自転車が車道から歩道へ進入する際の注意義務を重くみたことと、被害者が高齢者であることを考慮して、20%対80%の過失割合としたものです。

安全確認義務違反と、相当の高速度で進入したことを重視しています。

歩道の通行について

自転車は原則として歩道を通行することはできませんが、歩道通行可と指定された歩道であれば通行することができます。

自転車が歩道を通行するときでも、自転車は歩行者の優先、徐行義務、走行位置など、厳しいルールを守らなければなりません。

被告が車道から歩道に進入するにあたり、歩道内の歩行者や自転車の有無を十分に確認せず、相当の高速度で走行したことが過失として評価されています。

歩道内の安全確認については、横断歩道を横断後の歩行者や自転車の存在が予想できるとして、安全確認義務違反を重くみています。

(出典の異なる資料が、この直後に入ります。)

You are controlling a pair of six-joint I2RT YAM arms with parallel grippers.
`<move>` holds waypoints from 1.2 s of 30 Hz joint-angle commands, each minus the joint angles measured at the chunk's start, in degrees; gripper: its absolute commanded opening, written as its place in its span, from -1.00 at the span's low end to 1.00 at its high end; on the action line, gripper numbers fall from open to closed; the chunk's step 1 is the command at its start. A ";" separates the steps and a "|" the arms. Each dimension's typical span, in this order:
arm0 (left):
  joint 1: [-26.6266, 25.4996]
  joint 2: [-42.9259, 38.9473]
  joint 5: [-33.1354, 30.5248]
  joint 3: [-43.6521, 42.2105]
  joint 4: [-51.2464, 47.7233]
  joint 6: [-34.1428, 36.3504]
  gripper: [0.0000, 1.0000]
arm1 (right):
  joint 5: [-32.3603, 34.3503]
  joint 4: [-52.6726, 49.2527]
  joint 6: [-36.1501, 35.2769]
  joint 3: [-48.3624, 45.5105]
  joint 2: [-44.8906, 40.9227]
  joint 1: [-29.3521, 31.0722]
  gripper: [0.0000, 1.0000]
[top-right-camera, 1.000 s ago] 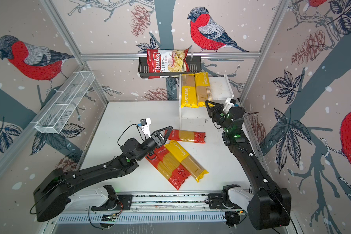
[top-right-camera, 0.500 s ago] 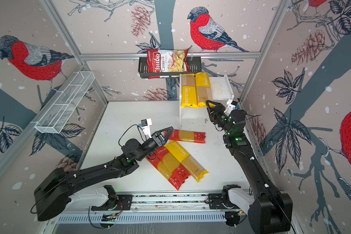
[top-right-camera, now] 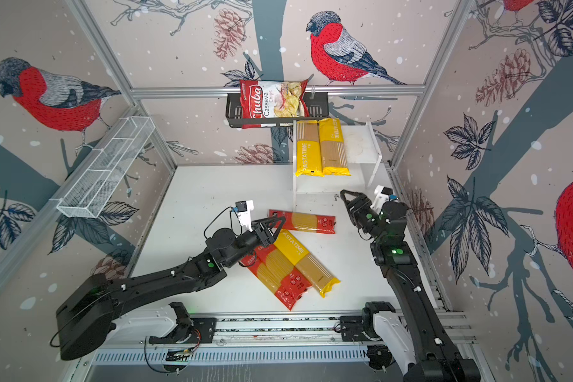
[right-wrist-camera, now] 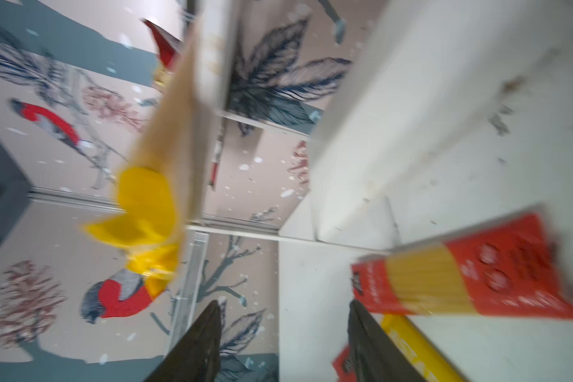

また、原告も歩道内の安全確認が不十分であったことが過失として評価されています。

自転車の歩道通行については自転車は歩道を通行できるのか?で解説しています。

自転車の速度について

自転車の一般的な速度は時速約15㎞とされ、自転車が徐行する速度(直ちに停止できるような速度)は時速6~8㎞と考えれています。

被告は、歩道内へ進入しようとしていたにも関わらず、徐行するどころか相当の高速度で走行したことが過失とされています。

自転車の速度については自転車事故で問題となる自転車の速度は?で解説しています。

高齢者修正について

被害者が高齢者であるときは、高齢者であることを理由に過失割合を小さくする修正が行われます。

これは弱者保護を根拠にするものなので、加害者が高齢者であることを理由に被害者の過失割合が大きくなることはありません。

被害者、加害者とも高齢者であっても、被害者について高齢者修正されなくなることはありません。

保険会社は、双方が高齢者であるときに高齢者修正を否定することが少なくありませんので注意が必要です。

  • 自転車通行可の歩道は走行できるが、歩道に進入するときは安全確認の義務がある
  • 安全を確認せずに歩道への進路変更し、相当の高速度で走行していたことを過失とした

類似の裁判例

裁判例①

歩道を走行する自転車の後輪に、公園から歩道へ進入してきた自転車の前輪が衝突したという事故の裁判例です。

歩道を走行する自転車と、歩道へ進入しようとした自転車の事故について過失をどう評価するか参考になります。

歩道を進行する自転車に、路外から歩道へ進出してきた自転車が衝突した事故

裁判所が認めた慰謝料と損害額

裁判所は、入通院慰謝料230万円、後遺障害慰謝料280万円を含む768万6468円を損害として認め、20%の過失相殺後の賠償金額を614万9174円としました。